* TASK STATEMENT *
The records below must be output exactly, with no images carried over.

━━━━━ TASK INPUT ━━━━━

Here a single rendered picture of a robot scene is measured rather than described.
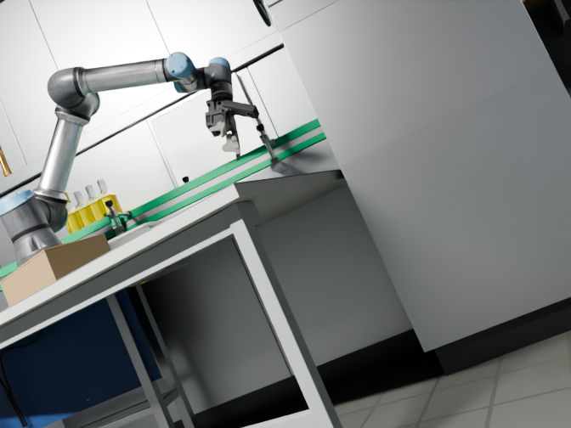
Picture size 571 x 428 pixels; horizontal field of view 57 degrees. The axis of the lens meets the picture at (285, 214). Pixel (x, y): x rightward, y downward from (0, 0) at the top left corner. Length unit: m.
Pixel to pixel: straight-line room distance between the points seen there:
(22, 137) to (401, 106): 1.71
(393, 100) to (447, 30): 0.26
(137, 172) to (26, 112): 0.63
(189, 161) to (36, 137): 0.75
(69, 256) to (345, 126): 0.94
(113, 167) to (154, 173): 0.19
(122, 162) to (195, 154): 0.33
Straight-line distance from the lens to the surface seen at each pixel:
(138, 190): 2.32
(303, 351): 1.25
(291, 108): 2.16
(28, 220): 1.77
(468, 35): 1.80
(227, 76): 1.80
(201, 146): 2.22
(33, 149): 2.64
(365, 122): 1.73
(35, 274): 1.69
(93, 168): 2.43
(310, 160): 1.91
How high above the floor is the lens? 0.55
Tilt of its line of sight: 4 degrees up
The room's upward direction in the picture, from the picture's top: 24 degrees counter-clockwise

━━━━━

* OUTPUT BELOW *
Here a single rendered picture of a robot scene is measured rather than described.
Picture size 571 x 428 pixels; horizontal field of view 57 degrees. The axis of the lens meets the picture at (285, 214). Pixel (x, y): x rightward, y downward from (0, 0) at the top left corner. Length unit: m.
Pixel to pixel: straight-line room distance between the points seen there:
(22, 137) to (401, 106): 1.71
(393, 100) to (447, 30): 0.26
(137, 172) to (26, 112): 0.63
(189, 161) to (36, 137): 0.75
(69, 256) to (345, 126): 0.94
(113, 167) to (154, 173): 0.19
(122, 162) to (195, 154): 0.33
Straight-line distance from the lens to the surface seen at each pixel:
(138, 190): 2.32
(303, 351): 1.25
(291, 108): 2.16
(28, 220): 1.77
(468, 35): 1.80
(227, 76): 1.80
(201, 146): 2.22
(33, 149): 2.64
(365, 122): 1.73
(35, 274): 1.69
(93, 168): 2.43
(310, 160): 1.91
How high above the floor is the lens? 0.55
Tilt of its line of sight: 4 degrees up
The room's upward direction in the picture, from the picture's top: 24 degrees counter-clockwise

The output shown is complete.